1つの可能性として、本当にバーンは「闘い」に心躍らせていたというか、心狂わされていたのかもしれないなと思う。老バーン状態のときは肉体に本来の力もなく、知略をメインに闘いや計画を進めていたが真バーンとなってからはあふれるパワー、あるいは力を発揮する鬼眼に思考が支配されて、闘いを渇望するような状態だったのかもしれない。そこで、ダイにも無駄な挑発をすることで、ダイの竜魔人化を後押ししてしまった面がありそうだ。

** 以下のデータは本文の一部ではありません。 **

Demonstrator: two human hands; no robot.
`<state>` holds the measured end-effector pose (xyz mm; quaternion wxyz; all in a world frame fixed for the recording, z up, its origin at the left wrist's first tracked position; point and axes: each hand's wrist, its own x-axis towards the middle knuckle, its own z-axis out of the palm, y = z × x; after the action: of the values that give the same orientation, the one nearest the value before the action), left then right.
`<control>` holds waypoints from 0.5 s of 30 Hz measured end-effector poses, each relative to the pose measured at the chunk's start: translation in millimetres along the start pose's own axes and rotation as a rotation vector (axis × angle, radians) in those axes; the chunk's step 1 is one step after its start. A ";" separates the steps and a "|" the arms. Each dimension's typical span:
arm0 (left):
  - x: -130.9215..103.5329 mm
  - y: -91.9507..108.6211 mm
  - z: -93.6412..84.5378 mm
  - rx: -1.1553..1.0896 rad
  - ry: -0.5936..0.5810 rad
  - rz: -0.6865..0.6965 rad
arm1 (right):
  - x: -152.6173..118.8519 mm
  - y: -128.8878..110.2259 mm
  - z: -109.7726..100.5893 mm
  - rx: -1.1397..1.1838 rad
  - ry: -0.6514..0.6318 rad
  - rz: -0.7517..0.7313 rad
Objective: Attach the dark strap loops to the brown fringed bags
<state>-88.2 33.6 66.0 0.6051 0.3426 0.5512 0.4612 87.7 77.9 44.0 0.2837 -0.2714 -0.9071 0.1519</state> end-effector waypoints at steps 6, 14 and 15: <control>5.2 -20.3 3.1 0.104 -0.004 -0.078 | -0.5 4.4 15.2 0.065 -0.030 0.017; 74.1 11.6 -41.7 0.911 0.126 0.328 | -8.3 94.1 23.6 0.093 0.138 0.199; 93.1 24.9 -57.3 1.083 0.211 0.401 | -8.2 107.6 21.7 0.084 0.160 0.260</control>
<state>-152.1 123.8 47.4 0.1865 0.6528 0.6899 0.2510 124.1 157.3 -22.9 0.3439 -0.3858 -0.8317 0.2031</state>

そしてダイの紋章が1つになるところでは、原作だとナレーションがあったが、アニメではダイが説明するような形になっていた。ダイの両腕が宇宙のような色となって、そのなかの血管を青いオーラが走るような演出は完全にアニメオリジナルで、ここは興味深かった。たしかに紋章が血管を伝ってダイの額に戻っていく流れが、印象的に感じた。サウンドエフェクトも良かった。

バーンが「なんというオーラ」というセリフが入っていたのが面白かった。この状態のダイのオーラ量が異常なほど多いということがバーンによっても語られた。

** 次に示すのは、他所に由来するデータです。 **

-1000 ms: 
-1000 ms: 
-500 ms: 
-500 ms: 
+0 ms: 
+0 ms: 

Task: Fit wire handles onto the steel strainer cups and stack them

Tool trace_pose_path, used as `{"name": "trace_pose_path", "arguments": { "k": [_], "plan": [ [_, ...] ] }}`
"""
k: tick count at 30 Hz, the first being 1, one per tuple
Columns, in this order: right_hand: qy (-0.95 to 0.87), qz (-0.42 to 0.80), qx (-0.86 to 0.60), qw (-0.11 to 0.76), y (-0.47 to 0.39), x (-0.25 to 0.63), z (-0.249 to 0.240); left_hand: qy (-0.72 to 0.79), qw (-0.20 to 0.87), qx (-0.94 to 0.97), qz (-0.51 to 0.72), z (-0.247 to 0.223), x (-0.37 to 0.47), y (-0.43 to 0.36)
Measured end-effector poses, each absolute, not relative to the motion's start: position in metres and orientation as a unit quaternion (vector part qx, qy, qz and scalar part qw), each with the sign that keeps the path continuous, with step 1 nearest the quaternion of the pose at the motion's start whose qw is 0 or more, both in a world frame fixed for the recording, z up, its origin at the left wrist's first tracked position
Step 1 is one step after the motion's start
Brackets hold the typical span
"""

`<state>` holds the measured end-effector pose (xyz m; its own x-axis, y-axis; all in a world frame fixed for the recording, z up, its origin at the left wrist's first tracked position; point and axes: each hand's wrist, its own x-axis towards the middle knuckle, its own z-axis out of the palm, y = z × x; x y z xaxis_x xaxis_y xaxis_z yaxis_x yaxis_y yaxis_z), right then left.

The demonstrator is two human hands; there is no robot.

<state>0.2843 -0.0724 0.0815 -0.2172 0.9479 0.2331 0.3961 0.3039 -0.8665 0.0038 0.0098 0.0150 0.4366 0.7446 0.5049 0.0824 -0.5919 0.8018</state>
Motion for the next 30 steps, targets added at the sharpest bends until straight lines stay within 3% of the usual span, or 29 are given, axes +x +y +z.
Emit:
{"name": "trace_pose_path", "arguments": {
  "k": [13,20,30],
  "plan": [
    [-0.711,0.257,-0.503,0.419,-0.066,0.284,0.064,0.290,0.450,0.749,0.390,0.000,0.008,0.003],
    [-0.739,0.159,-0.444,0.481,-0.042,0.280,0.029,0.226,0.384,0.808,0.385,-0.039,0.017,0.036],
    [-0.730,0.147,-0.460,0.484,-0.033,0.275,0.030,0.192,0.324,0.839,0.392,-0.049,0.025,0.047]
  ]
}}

カラミティエンドをダイがあっさりと右腕で受け止めるシーン。ここの描き方がダイナミックですごくかっこよかったとの、あと改めて竜魔人ダイが異常な強さになっているんだなぁと感じた。これまでカラミティエンドはどうやっても止めようがないバーンの最強打撃だったのだが、それがただの右手ブロックで止まるというのは考えてみれば恐ろしい。そして角をぶったぎられたバーンの滝汗。

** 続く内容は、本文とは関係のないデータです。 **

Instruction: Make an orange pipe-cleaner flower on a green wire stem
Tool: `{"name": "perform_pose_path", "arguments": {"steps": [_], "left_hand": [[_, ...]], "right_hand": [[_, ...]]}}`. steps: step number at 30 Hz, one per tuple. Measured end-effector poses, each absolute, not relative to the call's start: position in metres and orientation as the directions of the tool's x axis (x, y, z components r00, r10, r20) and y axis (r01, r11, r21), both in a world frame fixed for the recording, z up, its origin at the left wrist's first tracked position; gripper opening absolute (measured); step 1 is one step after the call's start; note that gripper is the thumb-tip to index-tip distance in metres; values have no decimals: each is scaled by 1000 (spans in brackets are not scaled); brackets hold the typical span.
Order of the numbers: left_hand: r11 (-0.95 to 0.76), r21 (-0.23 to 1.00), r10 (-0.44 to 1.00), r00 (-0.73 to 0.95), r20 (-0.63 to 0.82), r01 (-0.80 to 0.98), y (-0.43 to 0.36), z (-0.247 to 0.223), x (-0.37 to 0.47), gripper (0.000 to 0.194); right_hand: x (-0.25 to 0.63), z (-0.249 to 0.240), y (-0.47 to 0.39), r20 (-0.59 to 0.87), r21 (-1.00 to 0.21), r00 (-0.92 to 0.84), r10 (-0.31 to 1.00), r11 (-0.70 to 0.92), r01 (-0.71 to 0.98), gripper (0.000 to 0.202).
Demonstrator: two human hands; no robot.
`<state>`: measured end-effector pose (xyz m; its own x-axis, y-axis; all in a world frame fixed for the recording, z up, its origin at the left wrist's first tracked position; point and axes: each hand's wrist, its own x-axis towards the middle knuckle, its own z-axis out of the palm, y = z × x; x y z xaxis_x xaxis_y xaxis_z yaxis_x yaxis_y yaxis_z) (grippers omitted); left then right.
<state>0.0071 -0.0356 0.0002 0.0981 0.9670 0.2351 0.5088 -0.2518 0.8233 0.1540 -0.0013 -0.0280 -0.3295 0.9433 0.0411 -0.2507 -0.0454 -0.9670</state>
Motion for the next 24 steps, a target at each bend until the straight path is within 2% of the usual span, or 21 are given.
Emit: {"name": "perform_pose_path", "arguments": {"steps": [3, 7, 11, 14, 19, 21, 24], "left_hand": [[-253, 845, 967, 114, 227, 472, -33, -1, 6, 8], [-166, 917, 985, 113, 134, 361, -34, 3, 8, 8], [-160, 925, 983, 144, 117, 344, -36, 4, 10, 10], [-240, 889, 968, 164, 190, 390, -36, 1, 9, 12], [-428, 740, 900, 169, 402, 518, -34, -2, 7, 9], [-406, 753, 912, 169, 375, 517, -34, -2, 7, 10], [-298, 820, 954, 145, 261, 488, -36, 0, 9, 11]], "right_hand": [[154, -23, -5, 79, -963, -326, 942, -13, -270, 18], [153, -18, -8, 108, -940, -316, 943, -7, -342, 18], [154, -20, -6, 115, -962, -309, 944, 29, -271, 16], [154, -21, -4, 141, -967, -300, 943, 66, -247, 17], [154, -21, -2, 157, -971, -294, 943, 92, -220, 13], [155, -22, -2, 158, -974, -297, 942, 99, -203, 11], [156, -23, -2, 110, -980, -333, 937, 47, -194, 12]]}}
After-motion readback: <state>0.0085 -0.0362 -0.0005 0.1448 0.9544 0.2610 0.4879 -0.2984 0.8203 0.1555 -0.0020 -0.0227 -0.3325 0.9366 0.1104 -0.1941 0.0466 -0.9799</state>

そしてダイの猛攻が始まり、ダイの大冒険作中における屈指の名台詞を種崎さんが魂の名演で叫ぶ。「こんなものが正義であってたまるか!」と。
前回97話でゴメちゃんと意識世界で語り合っていた優しくて純粋な少年が、一番ダイのありたい姿なのだったとするなら、今回の98話での竜魔人化した暴力の化身とも言えるダイは、もっともダイがそうなりたくない姿なのかもしれない。だが、それでも地上のすべての生き物の明日のために、自分が暴力を振るうしかない。この絶望感、哀しみがダイから溢れている。ダイ好きTVでもそのあたりの苦労と思いが語られていたが、改めて種崎さんの2年間のダイとしての道のりを心から尊敬である。

ふと思うけど、それでもこの哀しみに満ちたダイの叫びもバーンには全然刺さってないと言うか、バーンの「力は正義」という信念は何も変わっていないんだよなと思わされる。「こんなものが正義であってたまるか」はダイの本心だが、それはバーンには届かない。しかるに、この2人は決して並び立つことがなくどちらかが死ぬしか終わらないのだということを痛烈に感じる。

最後、バーンとダイのパンチの打ち合いという場面で終わる。この終わり方も衝撃的だった。

ということで、友情と優しさの涙に満ちた97話と、暴力と悲しみの涙がにじむ98話というこの2つのエピソードがセットで改めてアニメとしてすさまじい傑作だと思った。
次回99話。えっほんとにもうあと2話で終わりなのか…。